Conclusion
Internalization pathways of PIBCA nanoparticles by J774A.1 macrophages could be determined by nanoparticle fucoidan surface composition and architecture. In turn, this influenced the extent of internalization and localization of accumulated nanoparticles within cells. The results are of interest for rationalizing the design of nanoparticles for potential cytoplamic drug delivery by controlling the nature of the nanoparticle surface.
Methods
Nanoparticles (A0, A25, A100, R0, R25 ) were prepared by anionic or redox radical emulsion polymerization using mixtures of dextran and fucoidan (0, 25, 100 % in fucoidan). Cell uptake was evaluated by incubating J774A.1 macrophages with nanoparticles.

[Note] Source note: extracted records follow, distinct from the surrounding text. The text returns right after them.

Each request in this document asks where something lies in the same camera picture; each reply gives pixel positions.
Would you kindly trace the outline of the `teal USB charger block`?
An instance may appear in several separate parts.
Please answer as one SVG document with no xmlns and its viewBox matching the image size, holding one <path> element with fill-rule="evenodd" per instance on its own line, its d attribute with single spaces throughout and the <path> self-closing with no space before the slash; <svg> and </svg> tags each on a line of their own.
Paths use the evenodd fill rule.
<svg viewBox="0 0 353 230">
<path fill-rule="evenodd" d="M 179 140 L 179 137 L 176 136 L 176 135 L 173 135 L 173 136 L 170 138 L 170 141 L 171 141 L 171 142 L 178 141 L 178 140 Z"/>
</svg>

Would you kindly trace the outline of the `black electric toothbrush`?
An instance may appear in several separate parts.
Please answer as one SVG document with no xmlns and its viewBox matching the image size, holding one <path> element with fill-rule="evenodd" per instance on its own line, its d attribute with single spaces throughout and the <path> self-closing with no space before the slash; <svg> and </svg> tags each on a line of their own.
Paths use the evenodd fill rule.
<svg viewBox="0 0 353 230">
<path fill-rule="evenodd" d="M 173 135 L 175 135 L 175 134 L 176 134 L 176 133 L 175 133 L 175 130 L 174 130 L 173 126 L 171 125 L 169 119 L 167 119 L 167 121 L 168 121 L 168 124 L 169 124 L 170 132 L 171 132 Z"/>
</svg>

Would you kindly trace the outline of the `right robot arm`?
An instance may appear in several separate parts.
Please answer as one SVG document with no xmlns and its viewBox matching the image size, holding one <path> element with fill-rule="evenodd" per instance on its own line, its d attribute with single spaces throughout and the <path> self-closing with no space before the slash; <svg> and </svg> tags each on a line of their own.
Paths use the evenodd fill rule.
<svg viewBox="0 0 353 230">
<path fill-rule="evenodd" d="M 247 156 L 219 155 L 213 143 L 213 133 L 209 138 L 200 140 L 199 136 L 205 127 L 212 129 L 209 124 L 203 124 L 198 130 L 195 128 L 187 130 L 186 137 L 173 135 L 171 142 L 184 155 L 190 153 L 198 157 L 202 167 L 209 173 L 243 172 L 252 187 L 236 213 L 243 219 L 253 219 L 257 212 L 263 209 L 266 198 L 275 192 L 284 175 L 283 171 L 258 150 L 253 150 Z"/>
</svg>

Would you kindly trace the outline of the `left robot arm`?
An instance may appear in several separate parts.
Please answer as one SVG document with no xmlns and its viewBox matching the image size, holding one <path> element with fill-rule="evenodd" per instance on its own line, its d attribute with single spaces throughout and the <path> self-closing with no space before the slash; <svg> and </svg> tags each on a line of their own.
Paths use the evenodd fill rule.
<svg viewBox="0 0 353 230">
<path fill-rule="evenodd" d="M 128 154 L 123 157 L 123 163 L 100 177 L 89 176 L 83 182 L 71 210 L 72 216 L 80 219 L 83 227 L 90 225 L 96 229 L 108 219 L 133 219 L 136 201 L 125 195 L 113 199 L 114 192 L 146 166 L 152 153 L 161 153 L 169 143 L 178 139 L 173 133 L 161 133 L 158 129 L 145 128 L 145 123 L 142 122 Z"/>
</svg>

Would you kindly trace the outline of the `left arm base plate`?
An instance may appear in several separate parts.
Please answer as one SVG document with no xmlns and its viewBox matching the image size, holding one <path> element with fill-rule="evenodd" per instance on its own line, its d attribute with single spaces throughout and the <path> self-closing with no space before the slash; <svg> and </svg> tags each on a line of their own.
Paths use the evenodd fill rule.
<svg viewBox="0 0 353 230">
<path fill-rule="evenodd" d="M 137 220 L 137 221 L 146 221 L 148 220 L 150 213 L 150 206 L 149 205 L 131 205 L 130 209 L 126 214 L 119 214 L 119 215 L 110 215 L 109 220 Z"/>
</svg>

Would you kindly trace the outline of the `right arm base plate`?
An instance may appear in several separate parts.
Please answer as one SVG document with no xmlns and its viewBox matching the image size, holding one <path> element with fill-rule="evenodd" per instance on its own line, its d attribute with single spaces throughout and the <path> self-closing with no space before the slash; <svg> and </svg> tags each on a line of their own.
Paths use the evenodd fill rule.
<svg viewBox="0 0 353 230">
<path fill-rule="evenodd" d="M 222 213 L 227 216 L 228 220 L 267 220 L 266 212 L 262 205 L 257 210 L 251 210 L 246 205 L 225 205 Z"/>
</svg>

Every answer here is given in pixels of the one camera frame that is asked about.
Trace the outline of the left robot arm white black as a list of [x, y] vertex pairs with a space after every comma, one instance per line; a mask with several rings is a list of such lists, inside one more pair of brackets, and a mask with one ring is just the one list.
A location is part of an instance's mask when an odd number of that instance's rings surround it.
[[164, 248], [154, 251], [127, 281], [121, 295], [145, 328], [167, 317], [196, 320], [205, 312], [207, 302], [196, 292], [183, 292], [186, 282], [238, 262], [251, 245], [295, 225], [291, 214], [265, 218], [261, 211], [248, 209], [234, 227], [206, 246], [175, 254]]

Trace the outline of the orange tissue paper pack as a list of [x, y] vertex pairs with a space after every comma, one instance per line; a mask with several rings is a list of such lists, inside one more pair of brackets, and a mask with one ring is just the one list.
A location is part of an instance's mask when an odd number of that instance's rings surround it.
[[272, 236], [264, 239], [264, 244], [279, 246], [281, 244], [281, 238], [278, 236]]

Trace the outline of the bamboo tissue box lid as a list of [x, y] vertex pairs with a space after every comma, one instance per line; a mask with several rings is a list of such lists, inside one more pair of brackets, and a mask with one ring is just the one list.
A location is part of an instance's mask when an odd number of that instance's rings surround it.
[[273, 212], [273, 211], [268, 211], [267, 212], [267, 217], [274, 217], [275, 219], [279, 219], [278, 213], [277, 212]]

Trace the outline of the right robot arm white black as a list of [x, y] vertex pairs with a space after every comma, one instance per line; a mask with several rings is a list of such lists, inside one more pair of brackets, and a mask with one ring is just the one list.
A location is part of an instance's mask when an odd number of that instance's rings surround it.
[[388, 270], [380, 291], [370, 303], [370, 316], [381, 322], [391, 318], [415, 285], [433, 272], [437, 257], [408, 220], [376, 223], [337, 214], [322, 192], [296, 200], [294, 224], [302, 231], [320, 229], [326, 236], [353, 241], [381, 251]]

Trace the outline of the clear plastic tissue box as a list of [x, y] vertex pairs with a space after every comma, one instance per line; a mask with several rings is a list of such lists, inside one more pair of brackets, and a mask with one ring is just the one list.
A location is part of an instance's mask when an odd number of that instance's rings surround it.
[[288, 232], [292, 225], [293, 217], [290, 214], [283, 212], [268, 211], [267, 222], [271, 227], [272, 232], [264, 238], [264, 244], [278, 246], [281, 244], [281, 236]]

Endocytic pathways were studied by incubating cells with endocytic pathway inhibitors (chlorpromazine, genistein, cytochalasin D, methyl-ß-cyclodextrin and nocodazole) and nanoparticle uptake was evaluated by flow cytometry and confocal microscopy.
Purpose
This work investigated the endocytic pathways taken by poly(isobutylcyanoacrylate) (PIBCA) nanoparticles differing in their surface composition and architecture, assuming that this might determine their efficiency of intracellular drug delivery.
Results
The fucoidan-coated PIBCA nanoparticles A25 were internalized 3-fold more efficiently than R25 due to the different architecture of the fucoidan chains presented on the surface. Different fucoidan density and architecture led to different internalization pathway preferred by the cells. Large A100 nanoparticles with surface was covered with fucoidan chains in a loop and train configuration were internalized the most efficiently, 47-fold compared with A0, and 3-fold compared with R0 and R25 through non-endocytic energy-independent pathways and reached the cell cytoplasm.